Monday, July 4, 2011

Apples save lives

Seyb” (Apple), which is pronounced almost similar to save in English, is the fruit which saved lives of four people, including me, stuck in the perilous hills of Himachal, in the fall of 2004.

‘Jindal & Company’ was the name of the firm for which I worked for four long and crucial years of my life. Collection of arrears was part of my job and I used to cover Shimla District of Himachal. For me it was the most learning face of my life. I experienced almost everything there which is usually written by writers to enchant their readers. This incident, I am going to share, is part of these experiences.

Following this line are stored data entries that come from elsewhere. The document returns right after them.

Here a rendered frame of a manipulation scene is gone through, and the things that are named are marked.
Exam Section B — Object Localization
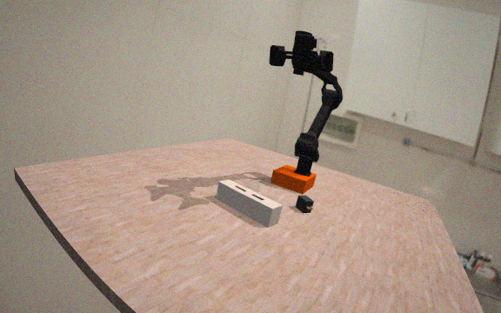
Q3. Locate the black two-prong plug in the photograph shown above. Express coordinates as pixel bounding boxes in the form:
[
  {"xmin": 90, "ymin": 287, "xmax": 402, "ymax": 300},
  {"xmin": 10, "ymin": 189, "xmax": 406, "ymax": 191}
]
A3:
[{"xmin": 295, "ymin": 195, "xmax": 314, "ymax": 213}]

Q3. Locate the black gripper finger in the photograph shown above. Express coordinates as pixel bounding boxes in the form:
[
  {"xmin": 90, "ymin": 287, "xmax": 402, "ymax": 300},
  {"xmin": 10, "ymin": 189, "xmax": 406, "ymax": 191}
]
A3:
[
  {"xmin": 273, "ymin": 45, "xmax": 287, "ymax": 66},
  {"xmin": 318, "ymin": 50, "xmax": 330, "ymax": 71}
]

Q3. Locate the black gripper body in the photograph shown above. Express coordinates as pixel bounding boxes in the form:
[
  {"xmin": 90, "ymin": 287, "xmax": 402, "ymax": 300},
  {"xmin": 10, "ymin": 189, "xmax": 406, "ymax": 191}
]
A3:
[{"xmin": 269, "ymin": 45, "xmax": 334, "ymax": 72}]

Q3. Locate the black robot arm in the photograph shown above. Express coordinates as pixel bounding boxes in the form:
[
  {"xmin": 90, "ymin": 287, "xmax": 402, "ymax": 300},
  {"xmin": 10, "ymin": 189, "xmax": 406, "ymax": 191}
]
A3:
[{"xmin": 292, "ymin": 30, "xmax": 343, "ymax": 176}]

At ‘Jindal & Company’ we used to trade apple packing material to orchardists in Himachal. We used to book the orders over phone and deliver the required goods to them by trucks. After the apple season we had to go to them and collect the amount overdue. During the fall of 2004 we went to Chirgaon, a small village near Rohru in Shimla, by Maruti Zen. I had been there twice before.

This time it had been raining heavily for three days when we reached the village. We had to cross the village and scale towards the peak of a hill nearby, as the orchardist we were going to meet, shifted his dwelling from the village to his farm. This was almost thirty kilometers but three and half hour away from the village by car.

The road leading to this farm, at that time, was a stigma on even the worst roads of the world. I would name this road if someone asks me the way to hell. But I think I had committed some ghastly sin which earned me the opportunity to scale this road. Walking on this road was impossible. By car it was an act of foolishness which we performed due to the ignorance about the hazards and the immature age. None among four of us was more than twenty three. None of us belong to the hills and neither had any experience of such roads. I have a long list of excuses but I know it won’t interest anyone as we all are somehow stung by the “NOT MY FAULT” virus and expert in blaming circumstances.

The road was made by farmers who had their farms in that area. It was made of slate, as this is commonly found and used as building material there.When you drive on this kind of road the chances are fifty-fifty for anything. Our car was not fully able to follow the instructions given by the driver. At times when he steered it right it turned left. He couldn't apply brakes even because that could've been proved fatal in that situation. It could lead us off the road. The clay and water took shape similar to a top class lubricant and got spread all over the road. It was trying its best to push the car towards the edge of the road which looked like the doorstep of hell at that time. The car was floating instead of moving. We three were sitting at the backseat and were trying our best to avoid the glance of the edge of the road which sometimes appeared dangerously close.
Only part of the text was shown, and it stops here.